Secondo le indiscrezioni che circolano, lo scenario sarebbe ambientato in Alaska. I giocatori dovrebbero esplorare diverse mappe alla ricerca di equipaggiamento e risorse, cercando di sopravvivere alle tante insidie sparse in giro per poi raggiungere il punto di estrazione con il bottino raccolto. Un loop di gioco che, insomma, ricorda parecchio quello visto in altri titoli del genere e che si allontana non poco da ciò a cui i fan della saga sono abituati.
Chi ci ostacola e cosa cambia nel gameplay
A mettere i bastoni tra le ruote non ci saranno soltanto gli altri utenti collegati. Nella trama entra in scena anche una misteriosa setta, i Sons of Truth, i cui membri dovrebbero ricoprire il ruolo di antagonisti principali nel corso dell’avventura. A parlarne è stato il leaker RogueTx, una fonte che sembra avere contatti dentro Ubisoft e che in passato aveva già rivelato dettagli sull’ancora nebuloso Assassin’s Creed Hexe. Ovviamente, come sempre in questi casi, meglio prendere tutto con le dovute cautele finché non arriva una conferma o una smentita ufficiale.
Il tema del limite di tempo resta comunque il punto più discusso. Stando a RogueTx, quelle 72 ore sarebbero il margine concesso per completare la missione centrale, che consisterebbe nel salvataggio della famiglia del protagonista. Un’idea che, se confermata, darebbe al gioco un ritmo del tutto diverso rispetto al passato. Sul fronte gameplay ci sarebbero altre novità interessanti. La fonte parla di case sicure, veri e propri rifugi dove fermarsi per modificare e fare manutenzione all’equipaggiamento. E qui arriva un dettaglio non da poco, perché le armi sarebbero soggette a usura, quindi tenerle in ordine diventerebbe una parte importante della sopravvivenza.
I fan storici non sembrano entusiasti
Nel frattempo, secondo Tom Henderson, lo sviluppo di Far Cry 7 starebbe attraversando qualche difficoltà. Le indiscrezioni risalgono a qualche giorno fa e all’inizio erano passate un po’ in sordina, ma hanno comunque acceso diverse discussioni sui social.
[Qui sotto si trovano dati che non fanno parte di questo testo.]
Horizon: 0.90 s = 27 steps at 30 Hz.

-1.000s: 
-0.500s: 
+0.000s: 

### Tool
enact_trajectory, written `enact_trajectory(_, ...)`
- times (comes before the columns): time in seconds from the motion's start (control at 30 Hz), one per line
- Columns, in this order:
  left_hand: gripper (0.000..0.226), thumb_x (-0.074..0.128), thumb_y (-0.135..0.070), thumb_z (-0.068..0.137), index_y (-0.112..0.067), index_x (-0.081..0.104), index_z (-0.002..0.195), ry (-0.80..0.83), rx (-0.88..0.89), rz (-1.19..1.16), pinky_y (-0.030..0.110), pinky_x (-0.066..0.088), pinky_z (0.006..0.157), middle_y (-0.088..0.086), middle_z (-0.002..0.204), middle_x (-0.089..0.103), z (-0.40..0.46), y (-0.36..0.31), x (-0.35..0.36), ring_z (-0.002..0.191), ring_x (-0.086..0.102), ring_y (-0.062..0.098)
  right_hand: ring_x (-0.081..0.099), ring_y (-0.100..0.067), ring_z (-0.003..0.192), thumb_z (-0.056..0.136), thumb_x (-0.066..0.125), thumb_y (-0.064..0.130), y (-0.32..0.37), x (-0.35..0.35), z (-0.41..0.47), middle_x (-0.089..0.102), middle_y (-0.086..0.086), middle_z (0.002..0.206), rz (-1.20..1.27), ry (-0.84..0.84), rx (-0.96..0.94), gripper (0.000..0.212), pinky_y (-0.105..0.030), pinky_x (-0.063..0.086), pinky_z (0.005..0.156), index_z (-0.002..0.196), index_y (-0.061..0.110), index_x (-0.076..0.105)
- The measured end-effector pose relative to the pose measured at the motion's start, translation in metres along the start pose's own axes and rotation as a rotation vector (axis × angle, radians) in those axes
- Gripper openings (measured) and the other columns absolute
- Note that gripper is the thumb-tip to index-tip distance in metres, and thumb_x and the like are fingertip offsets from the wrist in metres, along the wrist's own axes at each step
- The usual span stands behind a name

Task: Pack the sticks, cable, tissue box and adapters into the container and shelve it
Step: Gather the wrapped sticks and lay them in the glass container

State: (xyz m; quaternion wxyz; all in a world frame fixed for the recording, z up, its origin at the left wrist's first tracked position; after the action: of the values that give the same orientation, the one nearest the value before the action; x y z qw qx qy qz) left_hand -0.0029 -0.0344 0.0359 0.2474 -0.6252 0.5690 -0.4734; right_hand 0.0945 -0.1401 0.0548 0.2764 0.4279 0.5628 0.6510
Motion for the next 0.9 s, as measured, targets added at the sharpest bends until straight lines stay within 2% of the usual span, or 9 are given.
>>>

E la sensazione è chiara, i fan storici della serie non hanno gradito questa virata verso l’extraction shooter, abituati come sono a esperienze soprattutto single player e con una forte base narrativa.
Non aiuta il fatto che, in parallelo, anche Assassin’s Creed Hexe stia vivendo un momento complicato, con l’addio di un altro director e la presunta rimozione degli elementi magici che dovevano caratterizzarlo. Segnali che, messi insieme, raccontano di una Ubisoft alle prese con più di un progetto in fase delicata.